(Dataset excerpts)
# # # # # # #

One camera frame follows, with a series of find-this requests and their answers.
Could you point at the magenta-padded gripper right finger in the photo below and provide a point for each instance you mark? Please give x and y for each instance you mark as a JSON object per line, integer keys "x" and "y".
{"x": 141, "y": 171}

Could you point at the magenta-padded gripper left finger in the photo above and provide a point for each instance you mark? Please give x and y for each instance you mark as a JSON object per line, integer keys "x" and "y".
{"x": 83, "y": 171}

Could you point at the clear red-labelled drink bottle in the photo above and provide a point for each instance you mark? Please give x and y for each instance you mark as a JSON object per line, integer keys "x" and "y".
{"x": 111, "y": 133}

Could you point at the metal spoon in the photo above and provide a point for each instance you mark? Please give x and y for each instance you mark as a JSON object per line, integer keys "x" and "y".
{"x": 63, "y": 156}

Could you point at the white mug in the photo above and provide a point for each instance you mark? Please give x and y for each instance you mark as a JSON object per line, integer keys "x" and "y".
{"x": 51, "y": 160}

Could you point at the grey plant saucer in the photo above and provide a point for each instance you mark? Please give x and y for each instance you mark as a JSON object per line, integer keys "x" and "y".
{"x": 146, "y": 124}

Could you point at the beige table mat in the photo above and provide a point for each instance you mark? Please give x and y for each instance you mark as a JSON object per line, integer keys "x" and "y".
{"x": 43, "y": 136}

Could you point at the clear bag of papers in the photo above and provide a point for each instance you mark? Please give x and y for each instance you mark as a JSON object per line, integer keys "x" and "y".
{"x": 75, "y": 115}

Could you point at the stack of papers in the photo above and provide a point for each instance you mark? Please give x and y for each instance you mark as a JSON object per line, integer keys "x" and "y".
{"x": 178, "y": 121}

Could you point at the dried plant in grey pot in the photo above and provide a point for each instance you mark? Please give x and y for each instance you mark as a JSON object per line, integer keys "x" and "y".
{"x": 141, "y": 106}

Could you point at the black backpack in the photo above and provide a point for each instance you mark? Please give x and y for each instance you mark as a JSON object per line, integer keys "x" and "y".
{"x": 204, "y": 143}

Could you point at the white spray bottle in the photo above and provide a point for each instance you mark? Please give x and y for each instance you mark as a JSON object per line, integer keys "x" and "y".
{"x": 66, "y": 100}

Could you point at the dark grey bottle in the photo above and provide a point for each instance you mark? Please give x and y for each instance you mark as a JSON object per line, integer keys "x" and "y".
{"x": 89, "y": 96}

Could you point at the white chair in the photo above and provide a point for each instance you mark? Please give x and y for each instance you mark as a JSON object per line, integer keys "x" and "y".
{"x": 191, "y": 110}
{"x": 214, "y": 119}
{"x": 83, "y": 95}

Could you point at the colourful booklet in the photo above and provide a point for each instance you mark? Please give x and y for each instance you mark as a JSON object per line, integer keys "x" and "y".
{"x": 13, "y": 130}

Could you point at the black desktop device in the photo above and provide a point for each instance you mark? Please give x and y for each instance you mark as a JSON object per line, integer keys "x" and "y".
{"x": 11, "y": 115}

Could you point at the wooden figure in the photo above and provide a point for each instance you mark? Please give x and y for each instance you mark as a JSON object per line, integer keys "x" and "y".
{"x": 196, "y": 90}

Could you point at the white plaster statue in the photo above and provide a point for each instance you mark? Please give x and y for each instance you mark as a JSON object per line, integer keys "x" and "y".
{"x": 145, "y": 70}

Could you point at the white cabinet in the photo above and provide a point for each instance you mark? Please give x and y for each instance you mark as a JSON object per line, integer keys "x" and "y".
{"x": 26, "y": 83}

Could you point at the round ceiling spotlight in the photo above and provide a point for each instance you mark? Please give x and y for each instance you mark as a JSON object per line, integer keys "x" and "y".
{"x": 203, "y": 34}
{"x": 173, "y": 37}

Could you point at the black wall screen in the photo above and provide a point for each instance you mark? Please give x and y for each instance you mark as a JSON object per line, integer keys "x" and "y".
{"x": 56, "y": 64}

# # # # # # #

Quote all the records exactly, please, leaving none out.

One camera frame follows, with a series of find-this requests and their answers.
Could you point at the magenta-padded gripper right finger in the photo below and provide a point for each instance you mark? Please give x and y for each instance you mark as a JSON object per line, integer keys "x" and "y".
{"x": 141, "y": 171}

Could you point at the magenta-padded gripper left finger in the photo above and provide a point for each instance you mark? Please give x and y for each instance you mark as a JSON object per line, integer keys "x" and "y".
{"x": 83, "y": 171}

Could you point at the clear red-labelled drink bottle in the photo above and provide a point for each instance you mark? Please give x and y for each instance you mark as a JSON object per line, integer keys "x" and "y".
{"x": 111, "y": 133}

Could you point at the metal spoon in the photo above and provide a point for each instance you mark? Please give x and y for each instance you mark as a JSON object per line, integer keys "x" and "y".
{"x": 63, "y": 156}

Could you point at the white mug in the photo above and provide a point for each instance you mark? Please give x and y for each instance you mark as a JSON object per line, integer keys "x" and "y".
{"x": 51, "y": 160}

Could you point at the grey plant saucer in the photo above and provide a point for each instance you mark? Please give x and y for each instance you mark as a JSON object per line, integer keys "x" and "y".
{"x": 146, "y": 124}

Could you point at the beige table mat in the photo above and provide a point for each instance you mark? Please give x and y for each instance you mark as a JSON object per line, integer keys "x" and "y".
{"x": 43, "y": 136}

Could you point at the clear bag of papers in the photo above and provide a point for each instance you mark? Please give x and y for each instance you mark as a JSON object per line, integer keys "x" and "y".
{"x": 75, "y": 115}

Could you point at the stack of papers in the photo above and provide a point for each instance you mark? Please give x and y for each instance you mark as a JSON object per line, integer keys "x" and "y".
{"x": 178, "y": 121}

Could you point at the dried plant in grey pot in the photo above and provide a point for each instance you mark? Please give x and y for each instance you mark as a JSON object per line, integer keys "x" and "y".
{"x": 141, "y": 106}

Could you point at the black backpack in the photo above and provide a point for each instance you mark? Please give x and y for each instance you mark as a JSON object per line, integer keys "x" and "y".
{"x": 204, "y": 143}

Could you point at the white spray bottle in the photo above and provide a point for each instance you mark? Please give x and y for each instance you mark as a JSON object per line, integer keys "x" and "y".
{"x": 66, "y": 100}

Could you point at the dark grey bottle in the photo above and provide a point for each instance you mark? Please give x and y for each instance you mark as a JSON object per line, integer keys "x" and "y".
{"x": 89, "y": 96}

Could you point at the white chair in the photo above and provide a point for each instance you mark? Please give x and y for each instance you mark as a JSON object per line, integer keys "x" and "y".
{"x": 191, "y": 110}
{"x": 214, "y": 119}
{"x": 83, "y": 95}

Could you point at the colourful booklet in the photo above and provide a point for each instance you mark? Please give x and y for each instance you mark as a JSON object per line, integer keys "x" and "y".
{"x": 13, "y": 130}

Could you point at the black desktop device in the photo above and provide a point for each instance you mark? Please give x and y for each instance you mark as a JSON object per line, integer keys "x" and "y".
{"x": 11, "y": 115}

Could you point at the wooden figure in the photo above and provide a point for each instance you mark? Please give x and y for each instance you mark as a JSON object per line, integer keys "x" and "y".
{"x": 196, "y": 90}

Could you point at the white plaster statue in the photo above and provide a point for each instance you mark? Please give x and y for each instance you mark as a JSON object per line, integer keys "x" and "y".
{"x": 145, "y": 70}

Could you point at the white cabinet in the photo above and provide a point for each instance you mark? Please give x and y for each instance you mark as a JSON object per line, integer keys "x" and "y".
{"x": 26, "y": 83}

Could you point at the round ceiling spotlight in the photo above and provide a point for each instance you mark? Please give x and y for each instance you mark as a JSON object per line, integer keys "x" and "y".
{"x": 203, "y": 34}
{"x": 173, "y": 37}

Could you point at the black wall screen in the photo above and provide a point for each instance you mark? Please give x and y for each instance you mark as a JSON object per line, integer keys "x" and "y".
{"x": 56, "y": 64}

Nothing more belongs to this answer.